Exercise data Block Start
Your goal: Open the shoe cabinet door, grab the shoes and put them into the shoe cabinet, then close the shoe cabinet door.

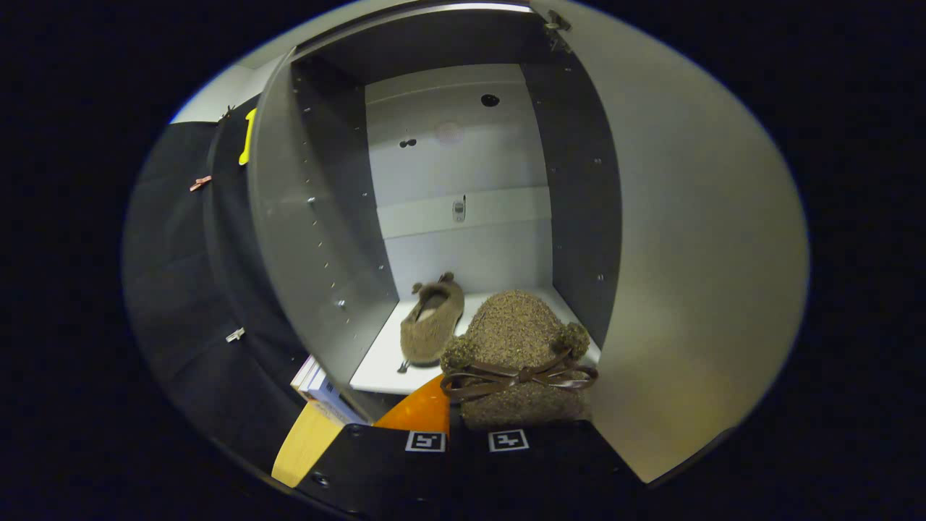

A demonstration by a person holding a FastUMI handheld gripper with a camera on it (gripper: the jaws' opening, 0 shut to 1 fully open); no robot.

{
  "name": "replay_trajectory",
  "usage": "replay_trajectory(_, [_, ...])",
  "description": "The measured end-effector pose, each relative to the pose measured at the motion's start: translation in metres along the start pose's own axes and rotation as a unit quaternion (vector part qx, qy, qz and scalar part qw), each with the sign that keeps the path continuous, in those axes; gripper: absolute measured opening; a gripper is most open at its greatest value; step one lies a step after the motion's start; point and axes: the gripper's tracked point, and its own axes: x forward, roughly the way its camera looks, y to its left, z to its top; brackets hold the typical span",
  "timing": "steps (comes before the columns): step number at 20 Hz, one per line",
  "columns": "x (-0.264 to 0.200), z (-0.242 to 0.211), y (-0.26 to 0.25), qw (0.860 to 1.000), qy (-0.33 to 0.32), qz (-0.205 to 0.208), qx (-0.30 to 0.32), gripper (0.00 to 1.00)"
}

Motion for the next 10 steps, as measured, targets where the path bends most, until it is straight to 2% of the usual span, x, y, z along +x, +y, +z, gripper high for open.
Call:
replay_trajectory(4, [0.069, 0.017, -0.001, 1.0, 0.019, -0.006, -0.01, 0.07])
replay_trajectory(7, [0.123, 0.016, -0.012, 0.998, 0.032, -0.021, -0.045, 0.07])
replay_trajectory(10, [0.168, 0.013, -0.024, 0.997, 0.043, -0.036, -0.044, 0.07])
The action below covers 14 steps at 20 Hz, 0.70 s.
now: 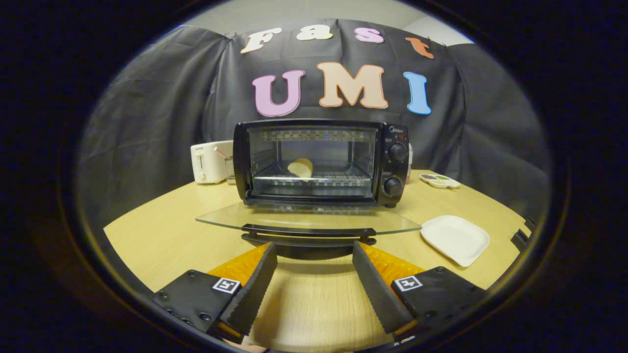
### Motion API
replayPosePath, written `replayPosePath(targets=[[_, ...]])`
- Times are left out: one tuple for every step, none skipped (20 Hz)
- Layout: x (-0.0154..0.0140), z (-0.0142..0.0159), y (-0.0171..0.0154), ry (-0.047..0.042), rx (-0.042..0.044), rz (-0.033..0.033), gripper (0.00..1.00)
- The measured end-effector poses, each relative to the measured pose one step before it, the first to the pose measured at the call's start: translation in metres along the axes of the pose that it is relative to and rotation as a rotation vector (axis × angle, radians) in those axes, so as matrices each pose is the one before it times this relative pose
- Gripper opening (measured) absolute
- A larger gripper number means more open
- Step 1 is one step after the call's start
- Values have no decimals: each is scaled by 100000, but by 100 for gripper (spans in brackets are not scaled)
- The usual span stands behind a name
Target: Open the toaster oven, put the food inside, and close the toaster oven door.
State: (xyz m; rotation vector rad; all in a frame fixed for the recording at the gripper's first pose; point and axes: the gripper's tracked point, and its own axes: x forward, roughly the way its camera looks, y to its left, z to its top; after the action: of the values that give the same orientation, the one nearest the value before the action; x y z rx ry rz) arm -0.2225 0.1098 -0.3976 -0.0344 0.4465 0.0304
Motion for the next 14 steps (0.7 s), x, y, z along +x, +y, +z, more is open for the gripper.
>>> replayPosePath(targets=[[134,805,42,-1724,652,573,98],[105,787,-45,-1166,431,122,98],[-93,1075,-70,-1847,230,371,98],[301,1023,51,-1930,-266,331,98],[658,577,-50,-612,-536,350,98],[856,388,-190,542,-534,-252,98],[734,408,-169,2,53,563,98],[784,683,-55,-679,892,455,98],[750,738,-205,-878,1153,314,98],[809,770,-121,-876,865,256,98],[710,648,-107,-795,498,225,98],[698,707,-59,-898,339,24,98],[664,618,-73,-1085,334,-9,98],[669,670,-85,-1084,59,-75,98]])
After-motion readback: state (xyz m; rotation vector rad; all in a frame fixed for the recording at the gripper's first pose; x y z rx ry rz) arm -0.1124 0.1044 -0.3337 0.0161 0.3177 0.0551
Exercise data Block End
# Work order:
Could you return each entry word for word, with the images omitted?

# Response area:
Your goal: Open the shoe cabinet door, grab the shoes and put them into the shoe cabinet, then close the shoe cabinet door.


A demonstration by a person holding a FastUMI handheld gripper with a camera on it (gripper: the jaws' opening, 0 shut to 1 fully open); no robot.

{
  "name": "replay_trajectory",
  "usage": "replay_trajectory(_, [_, ...])",
  "description": "The measured end-effector pose, each relative to the pose measured at the motion's start: translation in metres along the start pose's own axes and rotation as a unit quaternion (vector part qx, qy, qz and scalar part qw), each with the sign that keeps the path continuous, in those axes; gripper: absolute measured opening; a gripper is most open at its greatest value; step one lies a step after the motion's start; point and axes: the gripper's tracked point, and its own axes: x forward, roughly the way its camera looks, y to its left, z to its top; brackets hold the typical span",
  "timing": "steps (comes before the columns): step number at 20 Hz, one per line",
  "columns": "x (-0.264 to 0.200), z (-0.242 to 0.211), y (-0.26 to 0.25), qw (0.860 to 1.000), qy (-0.33 to 0.32), qz (-0.205 to 0.208), qx (-0.30 to 0.32), gripper (0.00 to 1.00)"
}

Motion for the next 10 steps, as measured, targets where the path bends most, until it is straight to 2% of the usual span, x, y, z along +x, +y, +z, gripper high for open.
Call:
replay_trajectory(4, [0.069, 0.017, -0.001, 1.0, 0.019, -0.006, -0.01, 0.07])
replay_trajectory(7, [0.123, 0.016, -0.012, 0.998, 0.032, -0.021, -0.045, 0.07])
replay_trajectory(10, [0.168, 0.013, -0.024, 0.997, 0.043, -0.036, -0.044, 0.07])
The action below covers 14 steps at 20 Hz, 0.70 s.
now: 
### Motion API
replayPosePath, written `replayPosePath(targets=[[_, ...]])`
- Times are left out: one tuple for every step, none skipped (20 Hz)
- Layout: x (-0.0154..0.0140), z (-0.0142..0.0159), y (-0.0171..0.0154), ry (-0.047..0.042), rx (-0.042..0.044), rz (-0.033..0.033), gripper (0.00..1.00)
- The measured end-effector poses, each relative to the measured pose one step before it, the first to the pose measured at the call's start: translation in metres along the axes of the pose that it is relative to and rotation as a rotation vector (axis × angle, radians) in those axes, so as matrices each pose is the one before it times this relative pose
- Gripper opening (measured) absolute
- A larger gripper number means more open
- Step 1 is one step after the call's start
- Values have no decimals: each is scaled by 100000, but by 100 for gripper (spans in brackets are not scaled)
- The usual span stands behind a name
Target: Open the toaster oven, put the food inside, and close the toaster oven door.
State: (xyz m; rotation vector rad; all in a frame fixed for the recording at the gripper's first pose; point and axes: the gripper's tracked point, and its own axes: x forward, roughly the way its camera looks, y to its left, z to its top; after the action: of the values that give the same orientation, the one nearest the value before the action; x y z rx ry rz) arm -0.2225 0.1098 -0.3976 -0.0344 0.4465 0.0304
Motion for the next 14 steps (0.7 s), x, y, z along +x, +y, +z, more is open for the gripper.
>>> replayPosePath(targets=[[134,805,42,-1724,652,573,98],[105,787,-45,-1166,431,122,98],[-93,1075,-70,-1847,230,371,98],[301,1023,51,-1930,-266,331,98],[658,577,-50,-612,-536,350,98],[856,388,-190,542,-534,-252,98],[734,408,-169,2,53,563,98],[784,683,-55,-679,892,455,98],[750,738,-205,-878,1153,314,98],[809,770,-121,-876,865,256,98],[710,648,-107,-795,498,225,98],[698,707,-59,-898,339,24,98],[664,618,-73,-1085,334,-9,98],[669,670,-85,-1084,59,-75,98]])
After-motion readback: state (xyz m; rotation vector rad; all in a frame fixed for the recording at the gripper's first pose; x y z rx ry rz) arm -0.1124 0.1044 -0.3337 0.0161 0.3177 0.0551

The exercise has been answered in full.